Assuming the 90 days horizon City Developments Limited is expected to under-perform the Texas Pacific. But the pink sheet apears to be less risky and, when comparing its historical volatility, City Developments Limited is 1.74 times less risky than Texas Pacific. The pink sheet trades about -0.03 of its potential returns per unit of risk. The Texas Pacific Land is currently generating about 0.04 of returns per unit of risk over similar time horizon. If you would invest  42,024  in Texas Pacific Land on January 19, 2024 and sell it today you would earn a total of  16,216  from holding Texas Pacific Land or generate 38.59% return on investment over 90 days.
Time Period3 Months [change]
DirectionMoves Against 
StrengthWeak
Accuracy85.25%
ValuesDaily Returns

City Developments Limited  vs.  Texas Pacific Land

 Performance 
       Timeline  
City Developments 

Risk-Adjusted Performance

0 of 100

 
Weak
 
Strong
Very Weak
Over the last 90 days City Developments Limited has generated negative risk-adjusted returns adding no value to investors with long positions. Despite latest weak performance, the Stock's basic indicators remain stable and the current disturbance on Wall Street may also be a sign of long-run gains for the company stockholders.
Texas Pacific Land 

Risk-Adjusted Performance

12 of 100

 
Weak
 
Strong
Good
Compared to the overall equity markets, risk-adjusted returns on investments in Texas Pacific Land are ranked lower than 12 (%) of all global equities and portfolios over the last 90 days. Despite quite weak basic indicators, Texas Pacific disclosed solid returns over the last few months and may actually be approaching a breakup point.
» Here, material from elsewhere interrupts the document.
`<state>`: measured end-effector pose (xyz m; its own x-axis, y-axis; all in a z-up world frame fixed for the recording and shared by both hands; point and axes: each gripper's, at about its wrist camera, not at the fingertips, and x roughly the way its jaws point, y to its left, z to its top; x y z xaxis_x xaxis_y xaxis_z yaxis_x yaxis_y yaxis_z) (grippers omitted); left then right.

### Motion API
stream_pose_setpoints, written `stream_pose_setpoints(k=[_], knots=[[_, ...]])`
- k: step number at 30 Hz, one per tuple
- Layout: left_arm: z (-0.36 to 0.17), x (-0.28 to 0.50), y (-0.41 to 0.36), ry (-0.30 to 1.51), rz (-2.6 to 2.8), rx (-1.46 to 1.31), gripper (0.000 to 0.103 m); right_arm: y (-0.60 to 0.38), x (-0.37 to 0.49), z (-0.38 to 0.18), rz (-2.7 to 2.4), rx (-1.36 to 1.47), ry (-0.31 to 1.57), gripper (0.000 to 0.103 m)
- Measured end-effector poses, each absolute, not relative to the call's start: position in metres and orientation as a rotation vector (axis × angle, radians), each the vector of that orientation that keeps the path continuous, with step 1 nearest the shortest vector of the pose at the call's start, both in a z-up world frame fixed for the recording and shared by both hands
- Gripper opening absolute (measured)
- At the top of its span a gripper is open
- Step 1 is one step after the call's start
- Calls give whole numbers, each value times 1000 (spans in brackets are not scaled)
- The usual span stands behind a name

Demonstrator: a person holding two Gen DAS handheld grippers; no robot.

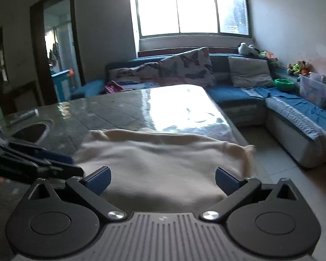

City Developments and Texas Pacific Volatility Contrast

   Predicted Return Density   
       Returns  

Pair Trading with City Developments and Texas Pacific

The main advantage of trading using opposite City Developments and Texas Pacific positions is that it hedges away some unsystematic risk. Because of two separate transactions, even if City Developments position performs unexpectedly, Texas Pacific can make up some of the losses. Pair trading also minimizes risk from directional movements in the market. For example, if an entire industry or sector drops because of unexpected headlines, the short position in Texas Pacific will offset losses from the drop in Texas Pacific's long position.
The idea behind City Developments Limited and Texas Pacific Land pairs trading is to make the combined position market-neutral, meaning the overall market's direction will not affect its win or loss (or potential downside or upside). This can be achieved by designing a pairs trade with two highly correlated stocks or equities that operate in a similar space or sector, making it possible to obtain profits through simple and relatively low-risk investment.
Check out your portfolio center.
Note that this page's information should be used as a complementary analysis to find the right mix of equity instruments to add to your existing portfolios or create a brand new portfolio. You can also try the Risk-Return Analysis module to view associations between returns expected from investment and the risk you assume.